Peculiar GPU behavior: zero performance cost for math functions?

I have a use case where the performance bottleneck is in computing trigonometric functions. I thought that maybe it would benefit from some more parallelism, and realized that having access to a university computing cluster is a good time to learn GPU computing for the first time :slight_smile: .

I found that surprisingly, not only do I benefit from the parallelism advantage, but also that seemingly, on the GPU the cost of computing trigonometric functions turns out to be negligible compared to trivial arithmetic. See the MWE example below where cos takes approximately the same time as x -> x^ to map over the GPU, but ~8 times as long on the CPU.

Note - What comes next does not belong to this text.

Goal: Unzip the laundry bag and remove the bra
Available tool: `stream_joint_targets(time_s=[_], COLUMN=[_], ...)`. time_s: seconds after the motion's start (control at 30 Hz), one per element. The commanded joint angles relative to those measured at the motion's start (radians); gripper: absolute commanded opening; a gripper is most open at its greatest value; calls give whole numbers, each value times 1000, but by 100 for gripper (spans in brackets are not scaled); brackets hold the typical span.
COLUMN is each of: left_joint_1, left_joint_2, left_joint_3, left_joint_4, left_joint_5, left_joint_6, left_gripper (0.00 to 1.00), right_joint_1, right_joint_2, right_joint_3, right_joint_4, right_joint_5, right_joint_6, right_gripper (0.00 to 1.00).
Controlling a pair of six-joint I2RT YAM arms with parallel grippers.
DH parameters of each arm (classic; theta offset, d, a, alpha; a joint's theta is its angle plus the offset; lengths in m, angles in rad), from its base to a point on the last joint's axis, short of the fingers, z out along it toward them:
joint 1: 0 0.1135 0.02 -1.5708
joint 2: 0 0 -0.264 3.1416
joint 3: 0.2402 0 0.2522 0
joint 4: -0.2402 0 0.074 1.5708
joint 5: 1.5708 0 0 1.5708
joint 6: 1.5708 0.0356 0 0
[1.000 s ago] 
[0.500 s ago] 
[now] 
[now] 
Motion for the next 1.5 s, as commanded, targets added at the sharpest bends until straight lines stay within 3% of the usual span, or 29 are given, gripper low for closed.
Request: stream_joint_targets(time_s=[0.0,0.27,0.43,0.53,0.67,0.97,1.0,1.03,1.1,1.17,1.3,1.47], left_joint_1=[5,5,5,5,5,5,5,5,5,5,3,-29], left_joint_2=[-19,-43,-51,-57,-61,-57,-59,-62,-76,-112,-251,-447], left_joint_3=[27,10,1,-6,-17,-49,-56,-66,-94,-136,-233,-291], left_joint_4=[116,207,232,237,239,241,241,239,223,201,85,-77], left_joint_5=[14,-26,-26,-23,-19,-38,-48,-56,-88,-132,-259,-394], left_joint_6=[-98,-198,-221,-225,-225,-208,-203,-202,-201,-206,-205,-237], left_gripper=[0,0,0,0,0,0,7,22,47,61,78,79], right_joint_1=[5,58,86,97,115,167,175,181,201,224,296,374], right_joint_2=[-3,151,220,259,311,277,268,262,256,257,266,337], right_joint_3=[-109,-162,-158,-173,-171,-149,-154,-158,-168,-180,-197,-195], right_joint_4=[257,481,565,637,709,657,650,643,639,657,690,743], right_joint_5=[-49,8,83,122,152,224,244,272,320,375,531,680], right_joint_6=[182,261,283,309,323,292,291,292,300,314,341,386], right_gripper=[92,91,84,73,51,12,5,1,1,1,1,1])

Could anyone shed any light on why that happens, and if maybe I can β€œbackport” this behavior to my present CPU-implemented use case? My one guess is that maybe on the GPU the calculation is memory-bandwidth-limited in both calculations, but the memory bandwidth for this device is 900 GB/s and (N*sizeof(eltype(x))) / (900 * 2^30) predicts approximately 70 microseconds, and so it doesn’t seem to be the predominant bottleneck.

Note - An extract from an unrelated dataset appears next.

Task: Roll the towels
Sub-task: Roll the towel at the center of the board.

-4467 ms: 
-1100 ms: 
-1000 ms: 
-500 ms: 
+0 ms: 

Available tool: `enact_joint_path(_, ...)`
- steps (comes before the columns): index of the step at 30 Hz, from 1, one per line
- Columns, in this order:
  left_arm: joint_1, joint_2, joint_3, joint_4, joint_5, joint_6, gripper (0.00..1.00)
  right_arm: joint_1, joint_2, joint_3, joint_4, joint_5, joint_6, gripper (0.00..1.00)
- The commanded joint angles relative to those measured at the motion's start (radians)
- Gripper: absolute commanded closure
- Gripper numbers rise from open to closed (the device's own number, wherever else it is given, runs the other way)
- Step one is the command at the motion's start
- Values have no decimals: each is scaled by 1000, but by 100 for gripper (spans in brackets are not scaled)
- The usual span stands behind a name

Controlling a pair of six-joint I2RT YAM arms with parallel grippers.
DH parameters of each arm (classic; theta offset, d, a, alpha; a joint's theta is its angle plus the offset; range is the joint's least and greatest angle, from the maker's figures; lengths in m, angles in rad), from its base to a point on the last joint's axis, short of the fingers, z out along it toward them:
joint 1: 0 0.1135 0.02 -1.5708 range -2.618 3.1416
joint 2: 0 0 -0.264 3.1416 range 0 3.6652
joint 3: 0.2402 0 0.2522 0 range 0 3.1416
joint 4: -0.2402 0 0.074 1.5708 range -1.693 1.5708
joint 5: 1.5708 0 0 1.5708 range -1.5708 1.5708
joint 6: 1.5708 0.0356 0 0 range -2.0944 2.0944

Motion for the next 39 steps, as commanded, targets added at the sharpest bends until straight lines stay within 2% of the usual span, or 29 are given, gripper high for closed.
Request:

using CUDA, BenchmarkTools, Test

println(CUDA.name(device()))
# 	Tesla V100-SXM2-32GB

N = 2^24;
x_d = CUDA.rand(N) ;
x = collect(x_d);

CUDA.@sync map!(cos, x_d, x_d); map!(cos, x, x);
println(isapprox(x, collect(x_d)))
# 	true

@btime  CUDA.@sync map!(x -> x^2, $(x_d), $(x_d));
#	196.627 us (65 allocations: 2.95 KiB)
@btime  map!(x -> x^2, $(x), $(x));
#	11.456 ms (0 allocations: 0 bytes)

@btime  CUDA.@sync map!(cos, $(x_d), $(x_d));
#	203.606 us (65 allocations: 2.95 KiB) 	---> basically same as arithmatic
@btime  map!(cos, $(x), $(x));
# 	87.118 ms (0 allocations: 0 bytes)    	---> considerably slower than arithmetic

Try using CUDA.@profile to see some more accurate timings of just the kernel. In the case of my RTX A6000, I’m getting:

julia> f = x -> x^2
julia> CUDA.@profile map!(f, (x_d), (x_d))
Profiler ran for 300.17 Β΅s, capturing 6 events.

Host-side activity: calling CUDA APIs took 234.37 Β΅s (78.08% of the trace)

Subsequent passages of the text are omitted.